How to efficiently *nearly* sort a list?

I have a list of items; I want to sort them, but I want a small element of randomness so they are not strictly in order, only on average ordered.
How can I do this most efficiently?
I don't mind if the quality of the random is not especially good, e.g. it simply based on the chance ordering of the input, e.g. an early-terminated incomplete sort.
The context is implementing a nearly-greedy search by introducing a very slight element of inexactness; this is in a tight loop and so the speed of sorting and calling random() are to be considered
My current code is to do a std::sort (this being C++) and then do a very short shuffle just in the early part of the array:
for(int i=0; i<3; i++) // I know I have more than 6 elements
std::swap(order[i],order[i+rand()%3]);
Use first two passes of JSort. Build heap twice, but do not perform insertion sort. If element of randomness is not small enough, repeat.

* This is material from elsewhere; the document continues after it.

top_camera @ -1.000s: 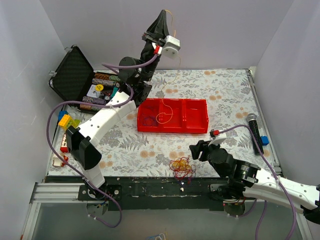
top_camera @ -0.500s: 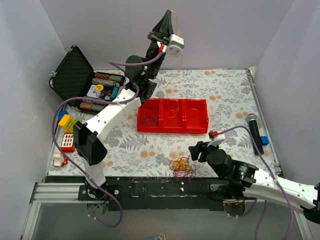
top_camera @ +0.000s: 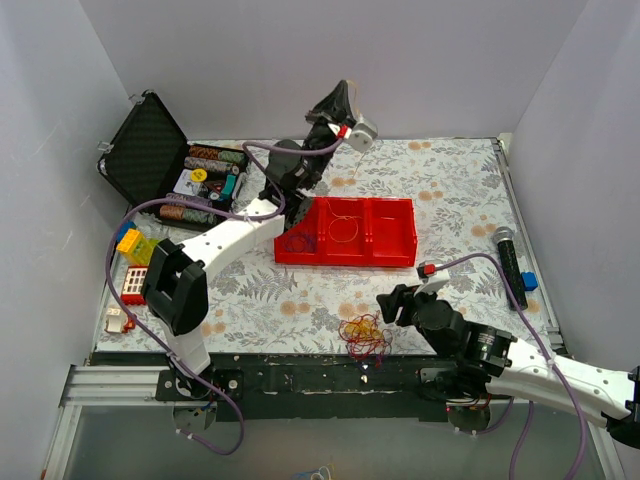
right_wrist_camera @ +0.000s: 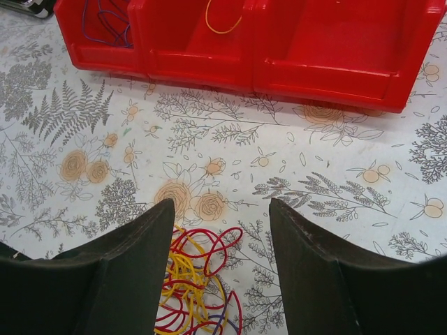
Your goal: Untangle the cables
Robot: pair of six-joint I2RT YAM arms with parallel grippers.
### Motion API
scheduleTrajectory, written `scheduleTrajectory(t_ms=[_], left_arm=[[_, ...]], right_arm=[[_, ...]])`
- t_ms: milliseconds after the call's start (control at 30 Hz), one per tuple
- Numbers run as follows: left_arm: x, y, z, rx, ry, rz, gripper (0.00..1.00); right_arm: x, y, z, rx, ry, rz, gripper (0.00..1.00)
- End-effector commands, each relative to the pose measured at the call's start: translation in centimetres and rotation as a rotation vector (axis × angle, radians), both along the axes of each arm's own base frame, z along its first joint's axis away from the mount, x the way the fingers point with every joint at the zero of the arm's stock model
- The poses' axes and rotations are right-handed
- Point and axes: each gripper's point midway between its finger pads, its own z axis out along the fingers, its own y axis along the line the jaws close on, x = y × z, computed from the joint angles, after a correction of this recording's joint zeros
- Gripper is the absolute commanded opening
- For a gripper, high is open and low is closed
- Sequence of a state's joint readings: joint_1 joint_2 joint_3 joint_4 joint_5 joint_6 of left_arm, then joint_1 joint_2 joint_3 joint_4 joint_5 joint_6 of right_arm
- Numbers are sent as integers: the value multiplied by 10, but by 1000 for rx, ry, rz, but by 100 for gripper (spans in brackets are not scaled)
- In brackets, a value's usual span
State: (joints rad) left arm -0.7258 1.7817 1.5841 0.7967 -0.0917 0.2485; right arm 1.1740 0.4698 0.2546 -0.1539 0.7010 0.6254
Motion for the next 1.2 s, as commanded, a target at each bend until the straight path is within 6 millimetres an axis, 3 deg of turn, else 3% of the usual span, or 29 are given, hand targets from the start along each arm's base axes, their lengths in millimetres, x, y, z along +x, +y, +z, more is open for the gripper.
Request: scheduleTrajectory(t_ms=[0,300,600,800,967,1167], left_arm=[[-14,19,-18,33,35,21,0],[-13,23,-75,29,268,-9,0],[-40,23,-132,13,503,-50,0],[-61,21,-181,56,663,-76,0],[-49,27,-216,89,745,23,0],[-25,30,-233,178,736,114,0]], right_arm=[[0,3,4,53,-8,-3,64],[0,1,2,46,-2,-11,64],[0,2,-4,31,11,-15,64],[0,0,-6,30,12,-22,64],[0,-1,-4,32,13,-24,64],[-1,-3,-3,36,12,-28,64]])
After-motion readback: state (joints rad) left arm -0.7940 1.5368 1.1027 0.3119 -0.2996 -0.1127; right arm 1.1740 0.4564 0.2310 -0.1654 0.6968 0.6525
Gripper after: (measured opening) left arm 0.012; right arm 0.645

There is an approach that (unlike incomplete JSort) allows finer control over the resulting randomness and has time complexity dependent on randomness (the more random result is needed, the less time complexity). Use heapsort with Soft heap. For detailed description of the soft heap, see pdf 1 or pdf 2.

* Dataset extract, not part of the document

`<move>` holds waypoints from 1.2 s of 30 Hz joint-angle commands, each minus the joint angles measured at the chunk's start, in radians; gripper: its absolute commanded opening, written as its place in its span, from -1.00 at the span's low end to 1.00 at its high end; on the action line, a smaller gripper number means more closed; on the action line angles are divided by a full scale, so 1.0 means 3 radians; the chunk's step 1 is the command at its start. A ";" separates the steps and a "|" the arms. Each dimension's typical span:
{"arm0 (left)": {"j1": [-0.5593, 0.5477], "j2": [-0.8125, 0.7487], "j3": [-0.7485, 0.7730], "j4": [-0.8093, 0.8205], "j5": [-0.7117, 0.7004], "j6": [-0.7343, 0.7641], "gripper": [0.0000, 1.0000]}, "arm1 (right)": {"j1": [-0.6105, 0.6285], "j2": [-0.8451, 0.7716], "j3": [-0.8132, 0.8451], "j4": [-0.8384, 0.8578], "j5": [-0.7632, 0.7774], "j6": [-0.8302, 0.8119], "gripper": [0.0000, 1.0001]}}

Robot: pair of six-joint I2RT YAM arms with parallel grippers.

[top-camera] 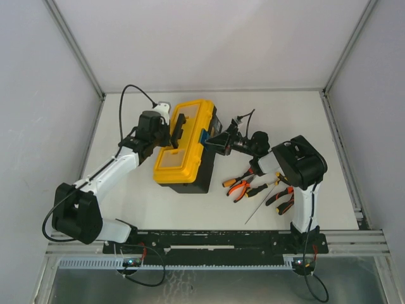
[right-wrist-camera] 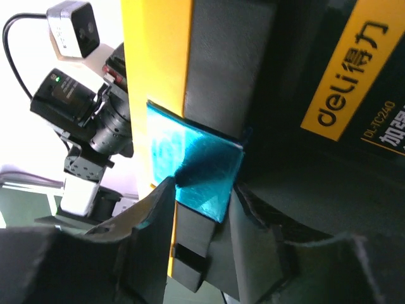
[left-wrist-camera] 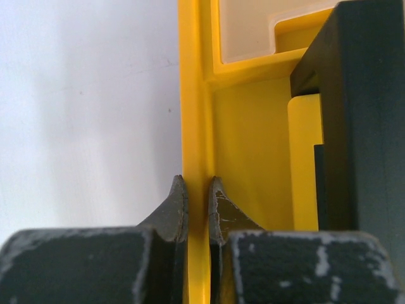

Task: Pack the tool kit
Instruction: Open the toolbox at the center of the board.

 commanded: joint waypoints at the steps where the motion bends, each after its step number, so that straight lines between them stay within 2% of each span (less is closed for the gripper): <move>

You could use a standard sort algorithm (is a standard library available?) and pass a predicate that "knows", given two elements, which is less than the other, or if they are equal (returning -1, 0 or 1). In the predicate then introduce a rare (configurable) case where the answer is random, by using a random number:
pseudocode:
if random(1000) == 0 then
return = random(2)-1 <-- -1,0,-1 randomly choosen
Here we have 1/1000 chances to "scamble" two elements, but that number strictly depends on the size of your container to sort.

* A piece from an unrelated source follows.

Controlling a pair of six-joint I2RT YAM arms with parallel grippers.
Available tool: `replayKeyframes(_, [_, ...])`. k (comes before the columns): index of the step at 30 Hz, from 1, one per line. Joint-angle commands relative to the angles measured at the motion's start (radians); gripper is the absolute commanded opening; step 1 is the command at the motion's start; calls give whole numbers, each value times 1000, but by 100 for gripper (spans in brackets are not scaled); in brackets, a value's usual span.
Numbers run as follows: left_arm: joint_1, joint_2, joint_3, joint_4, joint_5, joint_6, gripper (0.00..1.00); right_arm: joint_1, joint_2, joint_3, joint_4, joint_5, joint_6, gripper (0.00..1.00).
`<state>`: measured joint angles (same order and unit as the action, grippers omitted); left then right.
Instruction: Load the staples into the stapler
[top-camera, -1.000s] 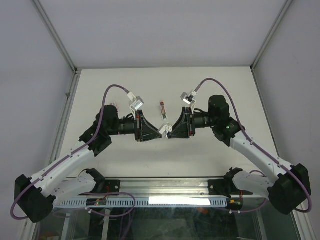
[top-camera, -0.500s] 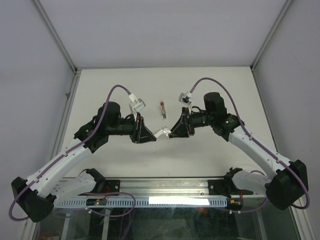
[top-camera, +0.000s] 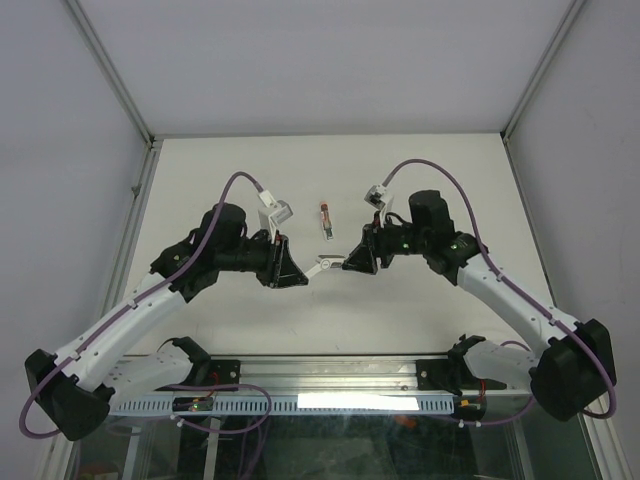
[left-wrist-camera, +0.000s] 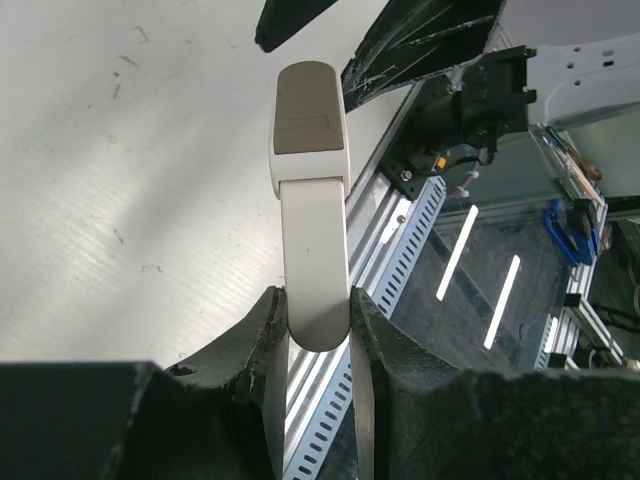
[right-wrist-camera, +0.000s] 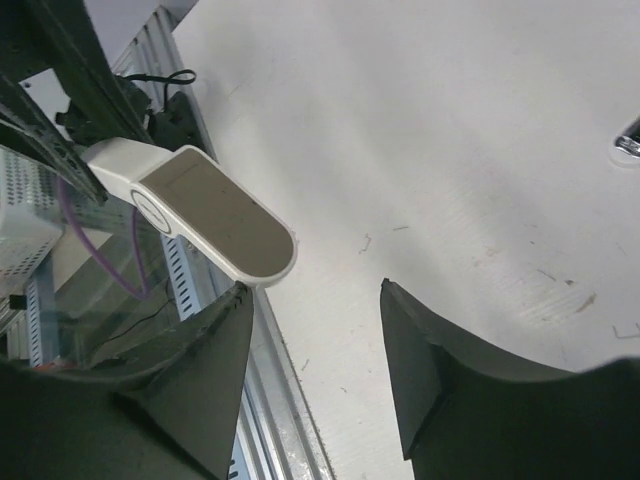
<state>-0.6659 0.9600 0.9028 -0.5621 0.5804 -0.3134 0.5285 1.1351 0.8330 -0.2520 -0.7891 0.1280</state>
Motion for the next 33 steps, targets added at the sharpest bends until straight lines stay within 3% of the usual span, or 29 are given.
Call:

Another thing to add in the 1000 case, could be to remove the "right" answer because that would not scramble the result!
Edit:
if random(100 * container_size) == 0 then <-- here I consider the container size
{
if element_1 < element_2
return random(1); <-- do not return the "correct" value of -1
else if element_1 > element_2
return random(1)-1; <-- do not return the "correct" value of 1
else
return random(1)==0 ? -1 : 1; <-- do not return 0
}
in my pseudocode:
random(x) = y where 0 <= y <=x
One possibility that requires a bit more space but would guarantee that existing sort algorithms could be used without modification would be to create a copy of the sort value(s) and then modify those in some fashion prior to sorting (and then use the modified value(s) for the sort).
For example, if the data to be sorted is a simple character field Name[N] then add a field (assuming data is in a structure or class) called NameMod[N]. Fill in the NameMod with a copy of Name but add some randomization. Then 3% of the time (or some appropriate amount) change the first character of the name (e.g., change it by +/- one or two characters). And then 10% of the time change the second character +/- a few characters.
Then run it through whatever sort algorithm you prefer. The benefit is that you could easily change those percentages and randomness. And the sort algorithm will still work (e.g., it would not have problems with the compare function returning inconsistent results).
If you are sure that element is at most k far away from where they should be, you can reduce quicksort N log(N) sorting time complexity down to N log(k)....
edit
More specifically, you would create k buckets, each containing N/k elements.
You can do quick sort for each bucket, which takes k * log(k) times, and then sort N/k buckets, which takes N/k log(N/k) time. Multiplying these two, you can do sorting in N log(max(N/k,k))
This can be useful because you can run sorting for each bucket in parallel, reducing total running time.
This works if you are sure that any element in the list is at most k indices away from their correct position after the sorting.
but I do not think you meant any restriction.
Split the list into two equally-sized parts. Sort each part separately, using any usual algorithm. Then merge these parts. Perform some merge iterations as usual, comparing merged elements. For other merge iterations, do not compare the elements, but instead select element from the same part, as in the previous step. It is not necessary to use RNG to decide, how to treat each element. Just ignore sorting order for every N-th element.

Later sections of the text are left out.